- Occupation: Game designer
- Years active: 1979-present

= Jack Herman =

American game designer

Jack Herman is an American game designer who has worked primarily on role-playing games.

==Career==
In the late 1970s, Jack Herman and Jeff Dee co-created Villains and Vigilantes, the first complete superhero role-playing game. The game was published by Fantasy Games Unlimited in 1979. Dee and Herman convinced Scott Bizar to produce a second edition, which was published in 1982.

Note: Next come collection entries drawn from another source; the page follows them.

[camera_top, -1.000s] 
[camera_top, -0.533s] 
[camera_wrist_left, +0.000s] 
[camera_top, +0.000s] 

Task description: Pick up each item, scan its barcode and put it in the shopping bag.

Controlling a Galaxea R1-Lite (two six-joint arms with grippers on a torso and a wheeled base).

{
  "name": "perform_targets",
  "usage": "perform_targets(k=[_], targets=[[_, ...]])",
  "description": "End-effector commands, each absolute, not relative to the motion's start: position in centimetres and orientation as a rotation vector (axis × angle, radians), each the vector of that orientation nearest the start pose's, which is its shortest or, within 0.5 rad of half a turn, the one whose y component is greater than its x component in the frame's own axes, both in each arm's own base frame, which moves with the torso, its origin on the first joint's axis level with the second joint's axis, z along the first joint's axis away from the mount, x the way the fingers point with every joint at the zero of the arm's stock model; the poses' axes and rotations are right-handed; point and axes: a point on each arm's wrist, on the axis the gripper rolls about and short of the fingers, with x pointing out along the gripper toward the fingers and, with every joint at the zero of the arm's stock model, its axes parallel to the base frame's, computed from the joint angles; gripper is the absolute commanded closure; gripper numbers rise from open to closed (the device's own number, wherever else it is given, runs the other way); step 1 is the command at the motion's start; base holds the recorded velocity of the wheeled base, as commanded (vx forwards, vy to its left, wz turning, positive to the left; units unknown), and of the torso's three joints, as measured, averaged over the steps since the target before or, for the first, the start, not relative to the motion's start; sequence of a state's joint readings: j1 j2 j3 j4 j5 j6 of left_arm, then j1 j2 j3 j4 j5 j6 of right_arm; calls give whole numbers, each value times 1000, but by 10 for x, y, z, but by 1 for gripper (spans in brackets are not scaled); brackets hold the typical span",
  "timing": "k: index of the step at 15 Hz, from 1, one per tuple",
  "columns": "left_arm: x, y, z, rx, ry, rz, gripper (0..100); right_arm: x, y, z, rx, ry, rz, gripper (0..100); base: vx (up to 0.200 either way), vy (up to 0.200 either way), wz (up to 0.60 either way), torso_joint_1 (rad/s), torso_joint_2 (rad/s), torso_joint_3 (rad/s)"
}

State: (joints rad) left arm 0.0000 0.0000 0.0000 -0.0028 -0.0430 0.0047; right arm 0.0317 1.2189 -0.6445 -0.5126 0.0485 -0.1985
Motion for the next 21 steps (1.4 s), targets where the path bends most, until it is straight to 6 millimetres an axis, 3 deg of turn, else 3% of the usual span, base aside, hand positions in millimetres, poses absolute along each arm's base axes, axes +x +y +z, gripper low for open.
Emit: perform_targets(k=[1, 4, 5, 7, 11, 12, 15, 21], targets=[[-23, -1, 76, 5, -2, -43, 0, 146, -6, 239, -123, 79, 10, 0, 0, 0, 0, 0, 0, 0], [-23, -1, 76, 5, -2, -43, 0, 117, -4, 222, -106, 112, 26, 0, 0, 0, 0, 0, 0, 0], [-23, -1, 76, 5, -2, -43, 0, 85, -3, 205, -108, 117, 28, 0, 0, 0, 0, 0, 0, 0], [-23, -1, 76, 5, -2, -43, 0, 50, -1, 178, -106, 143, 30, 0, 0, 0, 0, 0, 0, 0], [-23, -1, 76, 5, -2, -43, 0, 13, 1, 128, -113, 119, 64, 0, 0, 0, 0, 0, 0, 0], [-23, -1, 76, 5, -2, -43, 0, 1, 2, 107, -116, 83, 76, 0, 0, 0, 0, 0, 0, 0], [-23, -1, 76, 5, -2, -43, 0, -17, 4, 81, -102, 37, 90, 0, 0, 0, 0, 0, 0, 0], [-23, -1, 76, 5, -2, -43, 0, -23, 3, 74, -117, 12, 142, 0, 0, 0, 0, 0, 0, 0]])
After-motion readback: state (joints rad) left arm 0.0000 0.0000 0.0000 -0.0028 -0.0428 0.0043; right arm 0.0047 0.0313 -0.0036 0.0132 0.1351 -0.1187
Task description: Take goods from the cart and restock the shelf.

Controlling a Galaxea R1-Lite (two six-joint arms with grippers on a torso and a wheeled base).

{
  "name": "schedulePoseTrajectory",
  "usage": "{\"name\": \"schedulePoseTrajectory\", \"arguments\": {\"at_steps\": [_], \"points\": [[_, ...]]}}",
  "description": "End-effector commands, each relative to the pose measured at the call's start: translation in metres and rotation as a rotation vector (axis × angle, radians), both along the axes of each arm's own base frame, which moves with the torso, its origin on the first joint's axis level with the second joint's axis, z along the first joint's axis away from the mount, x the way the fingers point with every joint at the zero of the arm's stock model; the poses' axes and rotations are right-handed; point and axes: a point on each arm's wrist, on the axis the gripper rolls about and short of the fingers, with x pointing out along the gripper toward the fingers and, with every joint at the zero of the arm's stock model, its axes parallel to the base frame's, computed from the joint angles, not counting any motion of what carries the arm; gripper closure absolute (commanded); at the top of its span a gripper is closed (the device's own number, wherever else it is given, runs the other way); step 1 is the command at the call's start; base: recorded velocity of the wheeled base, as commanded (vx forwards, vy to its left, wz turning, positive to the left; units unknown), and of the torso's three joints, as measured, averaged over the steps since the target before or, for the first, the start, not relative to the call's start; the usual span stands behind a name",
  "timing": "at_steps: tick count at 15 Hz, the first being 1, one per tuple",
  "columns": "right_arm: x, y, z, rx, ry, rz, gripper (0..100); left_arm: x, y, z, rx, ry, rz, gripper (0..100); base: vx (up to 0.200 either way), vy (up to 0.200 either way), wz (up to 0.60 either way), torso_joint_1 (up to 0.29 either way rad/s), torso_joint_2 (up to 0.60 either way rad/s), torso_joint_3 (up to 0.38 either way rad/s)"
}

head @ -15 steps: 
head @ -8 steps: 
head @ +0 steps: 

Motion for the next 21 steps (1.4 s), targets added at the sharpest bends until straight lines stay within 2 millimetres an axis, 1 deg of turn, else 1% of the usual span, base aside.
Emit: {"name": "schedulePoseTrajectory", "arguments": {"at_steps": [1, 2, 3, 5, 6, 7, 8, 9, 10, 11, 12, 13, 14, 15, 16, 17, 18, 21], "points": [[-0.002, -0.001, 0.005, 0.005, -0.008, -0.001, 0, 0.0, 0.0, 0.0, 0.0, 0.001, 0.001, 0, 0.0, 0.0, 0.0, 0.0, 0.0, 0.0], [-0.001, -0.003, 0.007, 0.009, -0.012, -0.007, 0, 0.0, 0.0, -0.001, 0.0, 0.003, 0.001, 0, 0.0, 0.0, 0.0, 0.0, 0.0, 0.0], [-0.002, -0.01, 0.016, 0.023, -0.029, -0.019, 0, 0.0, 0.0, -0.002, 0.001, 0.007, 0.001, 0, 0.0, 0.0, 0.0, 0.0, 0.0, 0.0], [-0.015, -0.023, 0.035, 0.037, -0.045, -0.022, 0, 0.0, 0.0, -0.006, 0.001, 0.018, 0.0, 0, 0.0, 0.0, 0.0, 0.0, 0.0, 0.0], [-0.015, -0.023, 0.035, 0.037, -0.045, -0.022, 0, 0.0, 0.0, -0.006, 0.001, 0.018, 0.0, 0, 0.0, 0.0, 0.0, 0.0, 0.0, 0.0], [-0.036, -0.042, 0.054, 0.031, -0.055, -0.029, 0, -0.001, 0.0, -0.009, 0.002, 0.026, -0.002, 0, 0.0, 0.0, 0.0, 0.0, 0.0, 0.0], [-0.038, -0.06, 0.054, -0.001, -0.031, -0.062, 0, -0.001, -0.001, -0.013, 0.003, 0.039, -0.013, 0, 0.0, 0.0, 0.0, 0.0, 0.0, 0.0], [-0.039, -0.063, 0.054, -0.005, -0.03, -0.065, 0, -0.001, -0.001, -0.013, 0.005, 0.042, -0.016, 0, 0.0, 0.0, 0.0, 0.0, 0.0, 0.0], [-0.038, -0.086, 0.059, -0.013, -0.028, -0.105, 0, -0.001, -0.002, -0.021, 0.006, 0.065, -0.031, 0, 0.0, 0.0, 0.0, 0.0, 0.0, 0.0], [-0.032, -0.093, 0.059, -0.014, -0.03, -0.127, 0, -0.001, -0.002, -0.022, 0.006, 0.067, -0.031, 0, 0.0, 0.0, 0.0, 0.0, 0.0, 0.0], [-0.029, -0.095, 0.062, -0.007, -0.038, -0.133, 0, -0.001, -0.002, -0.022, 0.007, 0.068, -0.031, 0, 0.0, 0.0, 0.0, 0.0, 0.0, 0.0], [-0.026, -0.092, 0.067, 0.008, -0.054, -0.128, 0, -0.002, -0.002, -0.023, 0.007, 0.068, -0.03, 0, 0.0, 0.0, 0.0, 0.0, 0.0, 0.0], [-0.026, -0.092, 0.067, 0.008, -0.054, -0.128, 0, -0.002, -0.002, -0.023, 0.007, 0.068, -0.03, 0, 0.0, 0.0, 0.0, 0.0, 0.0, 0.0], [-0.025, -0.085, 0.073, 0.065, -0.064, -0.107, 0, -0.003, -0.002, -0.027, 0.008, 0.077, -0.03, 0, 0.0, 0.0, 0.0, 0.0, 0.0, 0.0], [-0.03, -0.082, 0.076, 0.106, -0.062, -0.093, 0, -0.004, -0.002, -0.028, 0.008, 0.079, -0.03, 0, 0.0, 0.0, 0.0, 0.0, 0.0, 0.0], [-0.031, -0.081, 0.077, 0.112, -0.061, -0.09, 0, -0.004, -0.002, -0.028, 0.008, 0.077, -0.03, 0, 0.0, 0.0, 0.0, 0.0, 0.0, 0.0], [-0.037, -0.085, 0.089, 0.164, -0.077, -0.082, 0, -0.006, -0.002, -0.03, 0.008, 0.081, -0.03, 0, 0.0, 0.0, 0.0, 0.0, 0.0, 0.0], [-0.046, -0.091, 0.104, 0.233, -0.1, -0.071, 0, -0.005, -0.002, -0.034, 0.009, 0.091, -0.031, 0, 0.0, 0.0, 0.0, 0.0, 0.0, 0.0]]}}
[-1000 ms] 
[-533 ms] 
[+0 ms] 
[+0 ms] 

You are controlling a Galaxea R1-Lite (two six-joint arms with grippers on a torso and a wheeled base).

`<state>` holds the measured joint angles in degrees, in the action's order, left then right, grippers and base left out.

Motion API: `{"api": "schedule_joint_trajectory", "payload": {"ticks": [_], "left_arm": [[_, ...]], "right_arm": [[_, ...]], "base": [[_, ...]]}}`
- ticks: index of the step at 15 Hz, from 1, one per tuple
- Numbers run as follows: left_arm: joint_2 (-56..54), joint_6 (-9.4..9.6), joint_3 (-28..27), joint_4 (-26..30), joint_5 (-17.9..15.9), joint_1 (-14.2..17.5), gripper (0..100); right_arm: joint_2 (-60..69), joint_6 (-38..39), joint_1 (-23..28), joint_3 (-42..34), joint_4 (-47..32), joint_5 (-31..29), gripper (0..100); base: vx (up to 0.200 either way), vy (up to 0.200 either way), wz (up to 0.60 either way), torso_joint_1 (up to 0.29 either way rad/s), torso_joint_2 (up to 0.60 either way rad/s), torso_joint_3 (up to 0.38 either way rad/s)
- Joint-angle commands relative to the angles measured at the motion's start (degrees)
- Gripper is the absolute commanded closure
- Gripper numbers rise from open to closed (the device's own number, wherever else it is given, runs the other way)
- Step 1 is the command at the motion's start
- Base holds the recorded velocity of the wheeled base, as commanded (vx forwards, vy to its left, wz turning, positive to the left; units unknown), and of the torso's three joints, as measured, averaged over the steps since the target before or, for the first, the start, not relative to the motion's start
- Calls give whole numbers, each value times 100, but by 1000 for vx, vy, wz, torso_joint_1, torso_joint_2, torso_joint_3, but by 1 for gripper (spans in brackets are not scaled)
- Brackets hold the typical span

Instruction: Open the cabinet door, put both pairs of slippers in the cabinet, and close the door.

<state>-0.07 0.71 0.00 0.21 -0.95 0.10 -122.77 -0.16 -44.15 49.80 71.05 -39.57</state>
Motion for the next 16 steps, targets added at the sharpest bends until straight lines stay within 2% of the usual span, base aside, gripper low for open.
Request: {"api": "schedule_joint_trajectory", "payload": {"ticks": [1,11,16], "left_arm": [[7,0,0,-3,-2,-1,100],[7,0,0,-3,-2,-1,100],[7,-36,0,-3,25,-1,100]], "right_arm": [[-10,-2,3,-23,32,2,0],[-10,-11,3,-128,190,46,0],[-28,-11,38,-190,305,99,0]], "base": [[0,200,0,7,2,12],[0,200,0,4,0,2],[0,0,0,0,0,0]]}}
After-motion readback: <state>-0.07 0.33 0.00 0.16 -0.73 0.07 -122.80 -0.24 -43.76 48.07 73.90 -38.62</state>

When Bizar began publishing a number of original PDFs for Villains and Vigilantes for free through his website in 2010, Dee and Herman contended that their contract was with FGU Inc., and not with Bizar, so that Bizar did not have the rights to publish V&V without FGU. Dee and Herman sent a cease-and-desist letter to Bizar in June 2010 to inform him that he was not permitted to sell their games. Bizar was offered a license for the right to continue publishing material for Villains & Vigilantes but he had refused this license as of early 2011, and Bizar also refused to enter into arbitration with Dee and Herman, although they have stated that their contract requires arbitration.

Dee and Herman published Villains & Vigilantes version 2.1 in 2010 using their new brand Monkey House Games, which they founded to recover the rights to Villains and Vigilantes, and the company is a partner of Cubicle 7.